**What needs to be done**: Could you copy the records below exactly, keeping none of the images?

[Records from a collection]
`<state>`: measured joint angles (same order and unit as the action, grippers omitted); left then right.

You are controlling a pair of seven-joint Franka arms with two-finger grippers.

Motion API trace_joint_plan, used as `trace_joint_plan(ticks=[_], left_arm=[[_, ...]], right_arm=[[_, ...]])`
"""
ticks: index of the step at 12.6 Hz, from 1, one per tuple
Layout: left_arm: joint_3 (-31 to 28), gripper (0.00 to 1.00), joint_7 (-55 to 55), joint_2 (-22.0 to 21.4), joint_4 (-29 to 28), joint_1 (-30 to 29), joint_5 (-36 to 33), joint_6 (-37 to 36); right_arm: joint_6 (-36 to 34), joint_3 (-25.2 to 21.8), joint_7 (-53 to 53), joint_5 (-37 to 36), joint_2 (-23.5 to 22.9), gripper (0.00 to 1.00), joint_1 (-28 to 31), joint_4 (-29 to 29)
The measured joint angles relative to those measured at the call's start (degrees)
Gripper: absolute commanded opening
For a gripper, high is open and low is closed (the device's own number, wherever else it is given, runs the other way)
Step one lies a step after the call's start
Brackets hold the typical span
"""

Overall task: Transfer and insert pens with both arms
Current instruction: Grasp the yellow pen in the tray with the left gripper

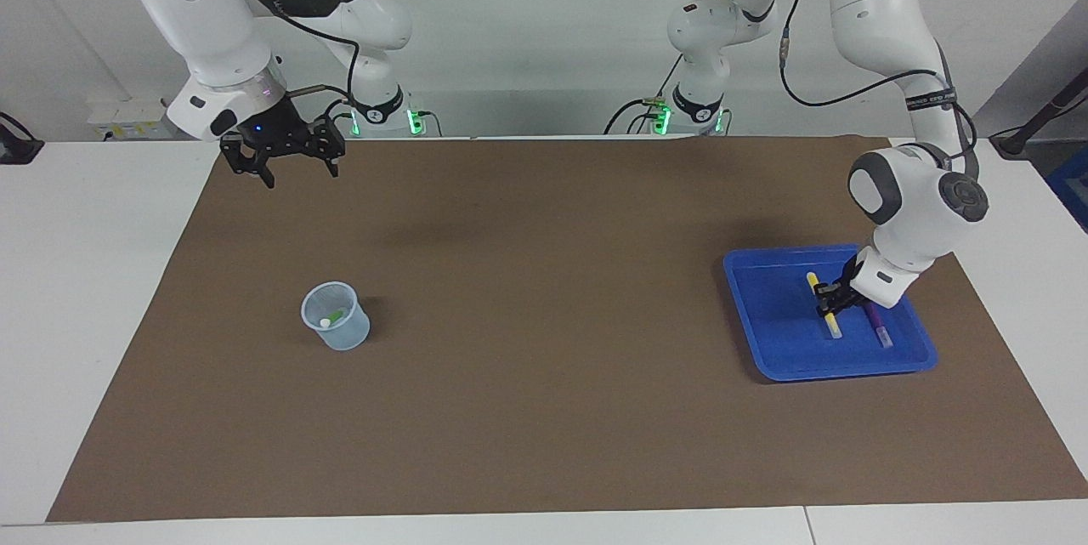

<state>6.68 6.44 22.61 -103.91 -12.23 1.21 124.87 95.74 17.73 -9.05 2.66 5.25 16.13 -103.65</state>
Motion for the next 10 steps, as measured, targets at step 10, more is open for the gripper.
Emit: trace_joint_plan(ticks=[10], left_arm=[[1.1, 0.00, -25.5, -4.3, 5.0, 6.4, 17.0, -21.8]], right_arm=[[-0.6, 0.0, 0.0, 0.0, 0.0, 1.00, 0.0, 0.0]])
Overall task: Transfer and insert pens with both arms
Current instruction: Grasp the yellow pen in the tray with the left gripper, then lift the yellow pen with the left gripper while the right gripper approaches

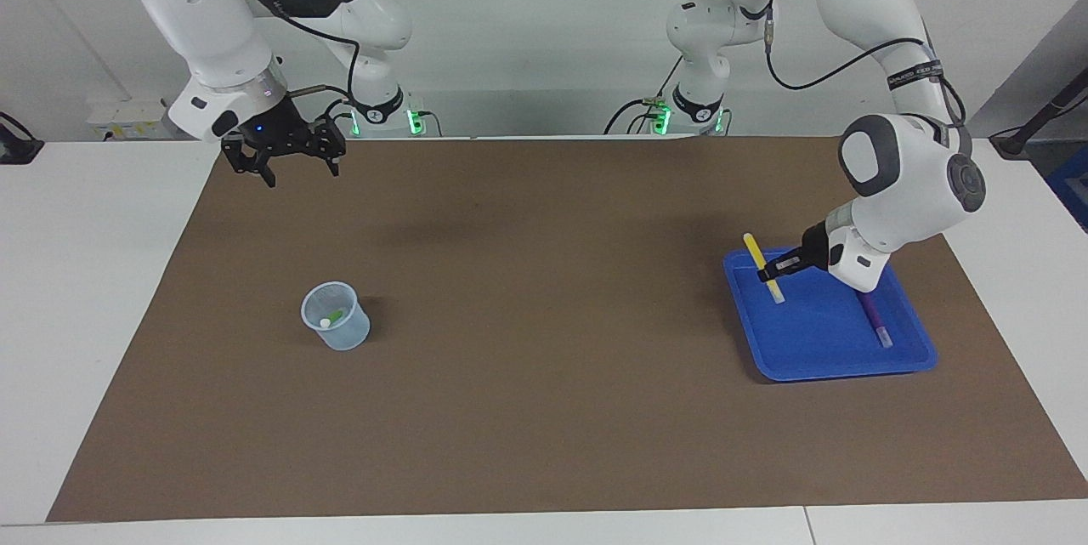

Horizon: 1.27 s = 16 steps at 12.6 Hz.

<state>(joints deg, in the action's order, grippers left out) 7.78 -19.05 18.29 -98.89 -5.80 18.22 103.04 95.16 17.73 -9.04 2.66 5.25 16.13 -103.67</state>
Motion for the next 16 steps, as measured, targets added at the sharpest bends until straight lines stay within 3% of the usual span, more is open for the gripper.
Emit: trace_joint_plan(ticks=[11, 16], left_arm=[[0.2, 0.00, -29.4, -0.5, -0.2, 10.0, 21.7, -2.0], [0.2, 0.00, -45.9, -0.5, -0.4, 16.0, 32.0, 3.8]], right_arm=[[-0.2, 0.1, 0.0, 0.8, 0.0, 1.00, 0.0, -0.2], [1.5, 0.5, 8.8, 11.5, 0.0, 1.00, -3.1, -1.7]])
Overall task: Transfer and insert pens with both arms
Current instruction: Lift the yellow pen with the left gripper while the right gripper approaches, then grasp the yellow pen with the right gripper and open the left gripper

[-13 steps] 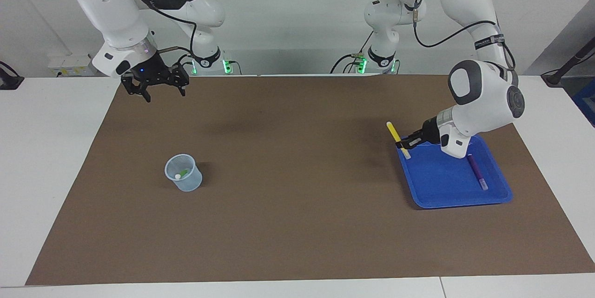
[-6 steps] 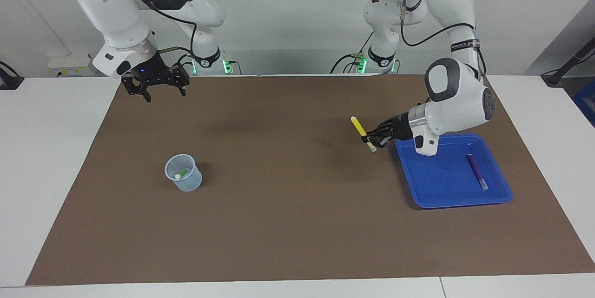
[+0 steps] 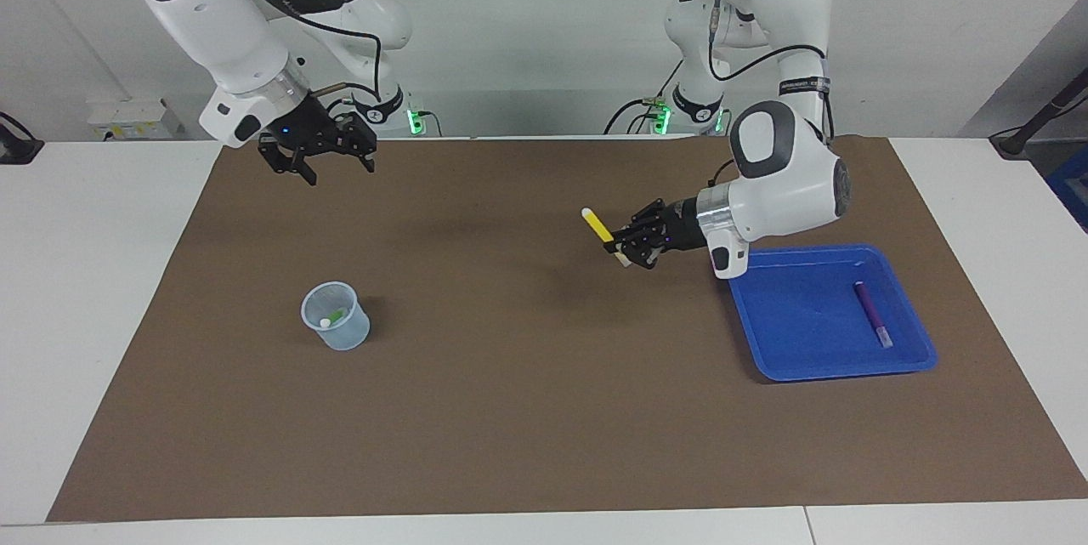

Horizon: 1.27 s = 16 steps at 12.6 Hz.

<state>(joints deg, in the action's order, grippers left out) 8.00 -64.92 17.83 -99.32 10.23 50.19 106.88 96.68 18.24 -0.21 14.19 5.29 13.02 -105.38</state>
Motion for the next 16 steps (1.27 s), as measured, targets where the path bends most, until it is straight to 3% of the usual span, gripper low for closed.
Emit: trace_joint_plan(ticks=[5, 10, 14, 16], left_arm=[[0.0, 0.00, -9.5, 0.0, -2.4, 3.6, 7.5, 5.5], [0.0, 0.00, -13.2, -0.7, -4.8, 7.4, 12.3, 10.9], [0.0, 0.00, -13.7, -0.8, -5.1, 8.5, 12.4, 11.6], [0.0, 0.00, -13.7, -0.8, -5.1, 8.8, 12.4, 11.6]], right_arm=[[10.4, 0.3, 10.5, 9.2, -0.1, 1.00, -7.7, -3.2], [23.6, 0.4, 19.9, 9.7, -4.0, 1.00, -16.1, -6.0], [26.2, 0.4, 22.6, 9.7, -5.2, 1.00, -18.5, -6.0], [26.2, 0.3, 22.6, 9.7, -5.2, 0.94, -18.5, -6.0]])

**Worked solution**:
`<state>`: measured joint angles (same order and unit as the action, grippers omitted); left then right.

You are controlling a pair of seven-joint Franka arms with two-finger grippers.

Motion API trace_joint_plan, used as `trace_joint_plan(ticks=[_], left_arm=[[_, ...]], right_arm=[[_, ...]])`
"""
ticks: index of the step at 12.6 Hz, from 1, one per tuple
Layout: left_arm: joint_3 (-31 to 28), gripper (0.00 to 1.00), joint_7 (-55 to 55), joint_2 (-22.0 to 21.4), joint_4 (-29 to 28), joint_1 (-30 to 29), joint_5 (-36 to 33), joint_6 (-37 to 36); right_arm: joint_6 (-36 to 34), joint_3 (-25.2 to 21.8), joint_7 (-53 to 53), joint_5 (-37 to 36), joint_2 (-23.5 to 22.9), gripper (0.00 to 1.00), joint_1 (-28 to 31), joint_4 (-29 to 29)
The measured joint angles relative to those measured at the call's start (degrees)
Gripper: absolute commanded opening
For a gripper, high is open and low is closed (the device's own number, wherever else it is given, runs the other way)
Step one lies a step after the call's start
Brackets hold the typical span
"""

Overall task: Transfer and insert pens with both arms
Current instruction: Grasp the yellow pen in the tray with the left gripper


<state>6.68 6.44 22.61 -103.91 -12.23 1.21 124.87 95.74 17.73 -9.05 2.66 5.25 16.13 -103.65</state>
Motion for the next 10 steps, as measured, targets at step 10, more is open for the gripper.
Emit: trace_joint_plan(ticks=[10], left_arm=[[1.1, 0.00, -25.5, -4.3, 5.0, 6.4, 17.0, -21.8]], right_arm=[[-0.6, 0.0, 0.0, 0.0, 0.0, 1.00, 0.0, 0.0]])
Overall task: Transfer and insert pens with both arms
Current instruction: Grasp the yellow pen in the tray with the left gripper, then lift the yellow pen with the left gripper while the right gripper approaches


Horizon: 1.27 s = 16 steps at 12.6 Hz.

<state>(joints deg, in the action's order, grippers left out) 7.78 -19.05 18.29 -98.89 -5.80 18.22 103.04 95.16 17.73 -9.04 2.66 5.25 16.13 -103.67</state>
Motion for the next 16 steps, as measured, targets added at the sharpest bends until straight lines stay within 3% of the usual span, more is open for the gripper.
Emit: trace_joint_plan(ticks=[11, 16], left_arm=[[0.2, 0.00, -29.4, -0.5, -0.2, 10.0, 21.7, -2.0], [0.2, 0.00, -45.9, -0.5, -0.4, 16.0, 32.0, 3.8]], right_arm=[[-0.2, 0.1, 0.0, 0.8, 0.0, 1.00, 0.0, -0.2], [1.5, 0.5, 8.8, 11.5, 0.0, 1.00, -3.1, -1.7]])
Overall task: Transfer and insert pens with both arms
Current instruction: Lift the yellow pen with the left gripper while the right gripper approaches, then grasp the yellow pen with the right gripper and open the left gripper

[-13 steps] 
[-6 steps] 
[+0 steps] 

Horizon: 1.27 s = 16 steps at 12.6 Hz.

<state>(joints deg, in the action's order, grippers left out) 8.00 -64.92 17.83 -99.32 10.23 50.19 106.88 96.68 18.24 -0.21 14.19 5.29 13.02 -105.38</state>
Motion for the next 16 steps (1.27 s), as measured, targets where the path bends most, until it is straight to 3% of the usual span, gripper low for closed.
Emit: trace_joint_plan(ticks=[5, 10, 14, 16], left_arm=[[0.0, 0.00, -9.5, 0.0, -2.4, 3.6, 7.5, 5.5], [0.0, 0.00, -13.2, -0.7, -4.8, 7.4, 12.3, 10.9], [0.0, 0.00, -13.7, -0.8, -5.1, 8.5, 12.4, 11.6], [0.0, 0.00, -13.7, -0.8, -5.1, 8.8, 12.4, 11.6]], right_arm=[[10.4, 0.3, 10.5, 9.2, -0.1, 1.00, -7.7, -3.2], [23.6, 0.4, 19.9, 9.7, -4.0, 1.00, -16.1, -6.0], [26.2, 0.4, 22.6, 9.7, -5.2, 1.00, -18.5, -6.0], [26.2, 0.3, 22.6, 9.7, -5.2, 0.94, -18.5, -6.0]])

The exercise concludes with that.